* _ABOUT THIS TASK_:
Search the material below for the word "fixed". Copy every line where it is found.

*****

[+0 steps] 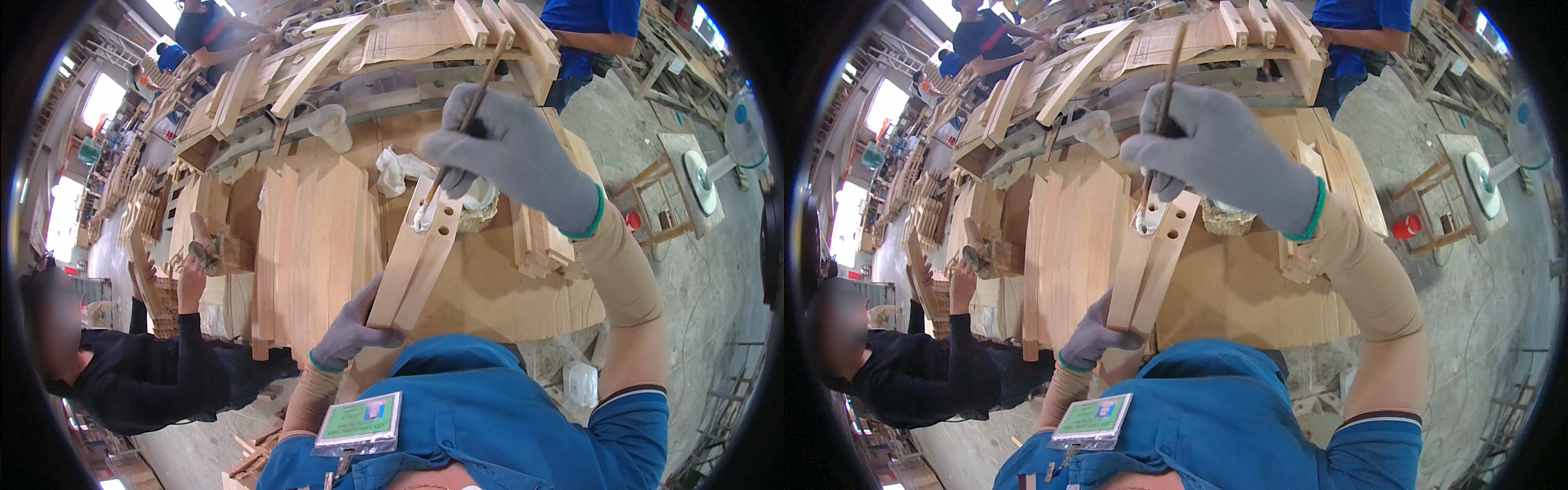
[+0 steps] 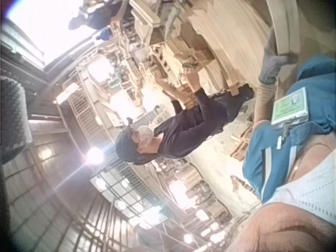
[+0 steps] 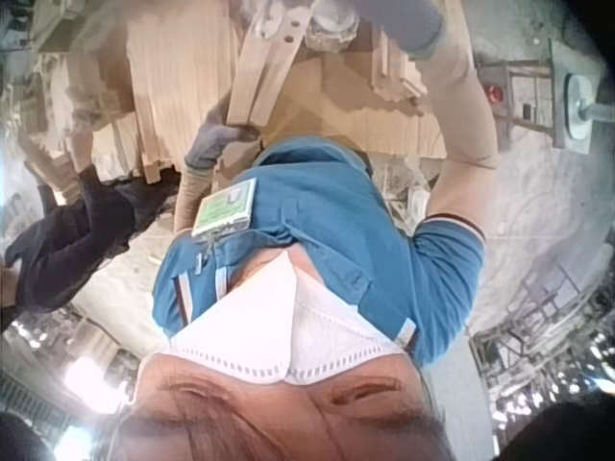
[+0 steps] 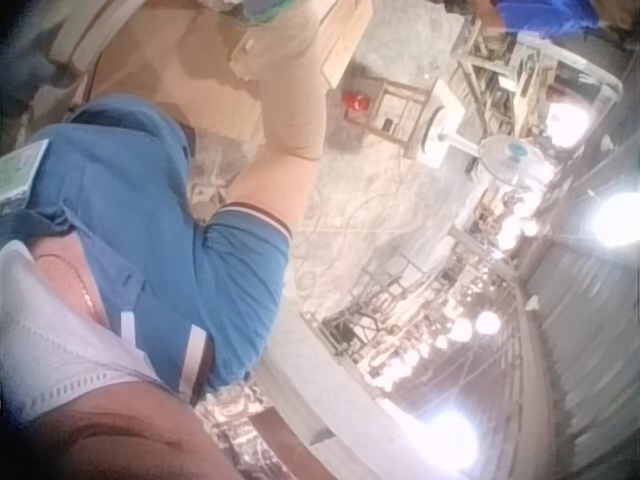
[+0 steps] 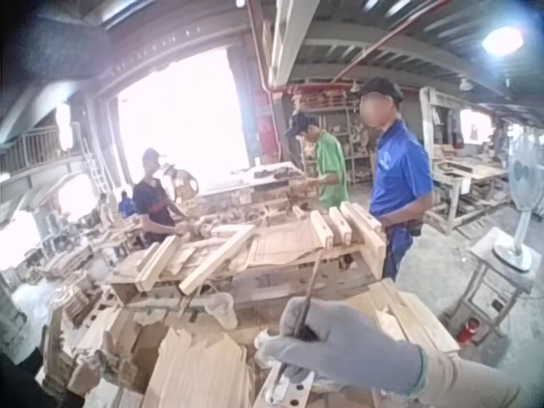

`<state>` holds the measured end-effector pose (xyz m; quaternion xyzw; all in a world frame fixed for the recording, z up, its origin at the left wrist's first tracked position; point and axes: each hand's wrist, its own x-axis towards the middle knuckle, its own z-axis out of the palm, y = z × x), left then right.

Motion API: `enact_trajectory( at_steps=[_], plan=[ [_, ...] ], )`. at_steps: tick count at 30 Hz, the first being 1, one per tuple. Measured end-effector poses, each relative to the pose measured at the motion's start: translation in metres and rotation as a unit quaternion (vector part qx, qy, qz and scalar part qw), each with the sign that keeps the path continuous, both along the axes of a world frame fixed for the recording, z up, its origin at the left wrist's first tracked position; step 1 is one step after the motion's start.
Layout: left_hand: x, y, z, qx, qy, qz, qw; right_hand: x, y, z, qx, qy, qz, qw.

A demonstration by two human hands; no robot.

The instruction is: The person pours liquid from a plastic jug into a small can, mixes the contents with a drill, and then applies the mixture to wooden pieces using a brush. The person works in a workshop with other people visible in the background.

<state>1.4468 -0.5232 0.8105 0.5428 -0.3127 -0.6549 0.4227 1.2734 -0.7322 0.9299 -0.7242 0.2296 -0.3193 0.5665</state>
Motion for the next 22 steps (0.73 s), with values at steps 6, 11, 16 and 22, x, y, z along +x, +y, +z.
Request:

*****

* _FINISHED EXERCISE_:
`<state>` holds the measured end-effector pose (xyz m; quaternion xyzw; all in a world frame fixed for the recording, z up, its origin at the left wrist's first tracked position; point and axes: each hand's wrist, its own x-axis towards the middle knuckle, its own z-axis out of the palm, y = z × x), left then right.
Motion API: `enact_trajectory( at_steps=[_], plan=[ [_, ...] ], )`. at_steps: tick count at 30 Hz, the first being 1, one per tuple. Measured end-effector poses, each relative to the pose measured at the motion's start: translation in metres and rotation as a unit quaternion (vector part qx, qy, qz and scalar part qw), each with the sign that keeps the path continuous, both along the axes of a world frame fixed for the recording, z up, its origin at the left wrist's first tracked position; step 1 is one step after the motion's start.

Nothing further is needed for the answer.